What is expected:
Leaving the pictures aside, reproduce the data in full and word for word.

The data:
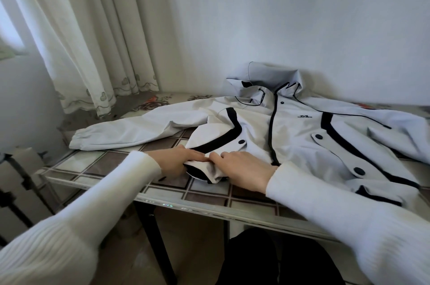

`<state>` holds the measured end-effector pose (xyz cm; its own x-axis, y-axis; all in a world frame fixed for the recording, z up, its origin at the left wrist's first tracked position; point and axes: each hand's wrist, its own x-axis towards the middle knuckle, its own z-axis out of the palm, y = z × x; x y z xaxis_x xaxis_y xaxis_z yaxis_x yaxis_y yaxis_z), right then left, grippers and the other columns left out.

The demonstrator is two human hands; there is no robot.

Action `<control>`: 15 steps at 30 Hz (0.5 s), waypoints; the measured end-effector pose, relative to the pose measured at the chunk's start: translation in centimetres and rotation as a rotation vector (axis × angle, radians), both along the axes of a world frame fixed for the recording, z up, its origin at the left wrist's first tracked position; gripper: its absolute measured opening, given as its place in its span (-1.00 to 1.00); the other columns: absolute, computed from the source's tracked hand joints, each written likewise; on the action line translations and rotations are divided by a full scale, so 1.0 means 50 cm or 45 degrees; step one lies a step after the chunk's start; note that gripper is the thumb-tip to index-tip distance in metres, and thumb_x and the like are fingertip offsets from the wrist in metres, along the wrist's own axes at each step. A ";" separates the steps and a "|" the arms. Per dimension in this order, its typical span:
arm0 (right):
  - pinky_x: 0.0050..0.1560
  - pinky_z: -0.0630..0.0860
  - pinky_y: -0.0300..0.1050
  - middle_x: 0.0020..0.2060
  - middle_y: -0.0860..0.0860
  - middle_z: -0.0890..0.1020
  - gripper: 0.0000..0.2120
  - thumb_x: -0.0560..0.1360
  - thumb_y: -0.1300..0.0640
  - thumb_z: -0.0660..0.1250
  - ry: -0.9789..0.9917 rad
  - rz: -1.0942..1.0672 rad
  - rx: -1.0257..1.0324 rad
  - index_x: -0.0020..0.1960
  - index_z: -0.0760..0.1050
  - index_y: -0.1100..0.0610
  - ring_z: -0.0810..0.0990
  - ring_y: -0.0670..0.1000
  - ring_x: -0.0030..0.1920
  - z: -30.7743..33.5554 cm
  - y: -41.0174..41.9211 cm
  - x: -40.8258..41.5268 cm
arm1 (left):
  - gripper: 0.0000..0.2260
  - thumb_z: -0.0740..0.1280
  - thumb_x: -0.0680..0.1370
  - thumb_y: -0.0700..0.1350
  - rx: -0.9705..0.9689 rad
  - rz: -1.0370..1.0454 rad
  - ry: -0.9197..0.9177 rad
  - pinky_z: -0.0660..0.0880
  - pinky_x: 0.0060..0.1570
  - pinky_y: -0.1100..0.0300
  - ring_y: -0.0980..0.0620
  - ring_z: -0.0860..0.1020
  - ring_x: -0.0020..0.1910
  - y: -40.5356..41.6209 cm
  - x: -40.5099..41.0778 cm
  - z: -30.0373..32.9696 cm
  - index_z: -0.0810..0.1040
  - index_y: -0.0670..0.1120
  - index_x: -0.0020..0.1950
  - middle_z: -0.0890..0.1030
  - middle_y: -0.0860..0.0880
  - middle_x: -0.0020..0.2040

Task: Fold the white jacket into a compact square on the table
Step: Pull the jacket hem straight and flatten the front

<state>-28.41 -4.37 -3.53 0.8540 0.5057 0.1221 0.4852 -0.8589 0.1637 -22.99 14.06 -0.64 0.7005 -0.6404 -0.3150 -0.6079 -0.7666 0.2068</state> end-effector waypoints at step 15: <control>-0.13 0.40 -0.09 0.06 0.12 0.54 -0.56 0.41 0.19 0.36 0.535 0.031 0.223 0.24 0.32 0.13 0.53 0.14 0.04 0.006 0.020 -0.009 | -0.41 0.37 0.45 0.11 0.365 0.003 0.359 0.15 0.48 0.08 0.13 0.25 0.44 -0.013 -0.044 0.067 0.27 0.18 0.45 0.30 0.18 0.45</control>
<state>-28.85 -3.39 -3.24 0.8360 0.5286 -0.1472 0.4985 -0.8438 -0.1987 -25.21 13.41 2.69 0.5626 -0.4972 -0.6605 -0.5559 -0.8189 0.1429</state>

Answer to this exercise:
`<state>` holds the measured end-effector pose (xyz cm; its own x-axis, y-axis; all in a world frame fixed for the recording, z up, its origin at the left wrist's first tracked position; point and axes: each hand's wrist, its own x-axis towards the middle knuckle, its own z-axis out of the palm, y = z × x; x y z xaxis_x xaxis_y xaxis_z yaxis_x yaxis_y yaxis_z), right then left, grippers and the other columns left out.

The demonstrator is two human hands; there is no robot.

Action `<control>`: 15 steps at 30 Hz (0.5 s), waypoints; the measured end-effector pose, relative to the pose measured at the chunk's start: translation in centimetres and rotation as a rotation vector (axis × angle, radians), both along the axes of a world frame fixed for the recording, z up, its origin at the left wrist's first tracked position; gripper: its absolute measured opening, given as its place in its span (-1.00 to 1.00); the other columns: absolute, computed from the source's tracked hand joints, each written likewise; on the action line translations and rotations are divided by a full scale, so 1.0 means 50 cm or 45 degrees; step one lies a step after the chunk's start; note that gripper is the thumb-tip to index-tip distance in metres, and thumb_x and the like are fingertip offsets from the wrist in metres, along the wrist's own axes at each step. A ";" separates the steps and a "|" the arms. Per dimension in this order, its typical span:
arm0 (right):
  - pinky_x: 0.0050..0.1560
  - pinky_z: -0.0630..0.0860
  - pinky_y: -0.0300..0.1050
  - middle_x: 0.0020..0.2060
  - middle_y: -0.0860..0.0860
  - middle_z: -0.0890..0.1020
  - gripper: 0.0000..0.2120
  - thumb_x: -0.0560..0.1360
  - thumb_y: -0.1300..0.0640
  - thumb_z: -0.0660..0.1250
  - ry: -0.9789..0.9917 rad
  - rz: -1.0942..1.0672 rad
  - rx: -1.0257..1.0324 rad
  - index_x: -0.0020..0.1960
  - index_z: -0.0760..0.1050
  - index_y: -0.1100..0.0610
  - ring_z: -0.0810..0.0990
  - ring_y: -0.0670..0.1000
  - ring_x: -0.0030..0.1920
  - z: -30.7743..33.5554 cm
  - y: -41.0174..41.9211 cm
  - x: -40.8258..41.5268 cm
arm1 (left):
  - gripper: 0.0000..0.2260
  - thumb_z: -0.0740..0.1280
  - thumb_x: -0.0680..0.1370
  - thumb_y: -0.0700..0.1350
  - rx: -0.9705..0.9689 rad
  - rz: -1.0370..1.0454 rad
  - ry: -0.9197..0.9177 rad
  - pinky_z: -0.0660..0.0880
  - pinky_x: 0.0060..0.1570
  - pinky_y: -0.1100..0.0300
  - ring_y: -0.0980..0.0620
  - ring_z: -0.0860..0.1020
  - ring_x: -0.0020..0.1910
  - y: -40.5356..41.6209 cm
  - x: -40.5099..41.0778 cm
  - z: -30.0373..32.9696 cm
  - index_z: -0.0810..0.1040
  - index_y: -0.0670..0.1120
  - index_x: -0.0020..0.1950
  - middle_z: -0.0890..0.1030
  - middle_y: -0.0860..0.0880
  - middle_x: -0.0020..0.2040

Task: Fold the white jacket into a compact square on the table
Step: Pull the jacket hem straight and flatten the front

<state>-28.41 -4.37 -3.53 0.8540 0.5057 0.1221 0.4852 -0.8589 0.1637 -22.99 14.06 -0.64 0.7005 -0.6404 -0.3150 -0.6079 -0.7666 0.2068</state> end-effector waypoints at step 15: <control>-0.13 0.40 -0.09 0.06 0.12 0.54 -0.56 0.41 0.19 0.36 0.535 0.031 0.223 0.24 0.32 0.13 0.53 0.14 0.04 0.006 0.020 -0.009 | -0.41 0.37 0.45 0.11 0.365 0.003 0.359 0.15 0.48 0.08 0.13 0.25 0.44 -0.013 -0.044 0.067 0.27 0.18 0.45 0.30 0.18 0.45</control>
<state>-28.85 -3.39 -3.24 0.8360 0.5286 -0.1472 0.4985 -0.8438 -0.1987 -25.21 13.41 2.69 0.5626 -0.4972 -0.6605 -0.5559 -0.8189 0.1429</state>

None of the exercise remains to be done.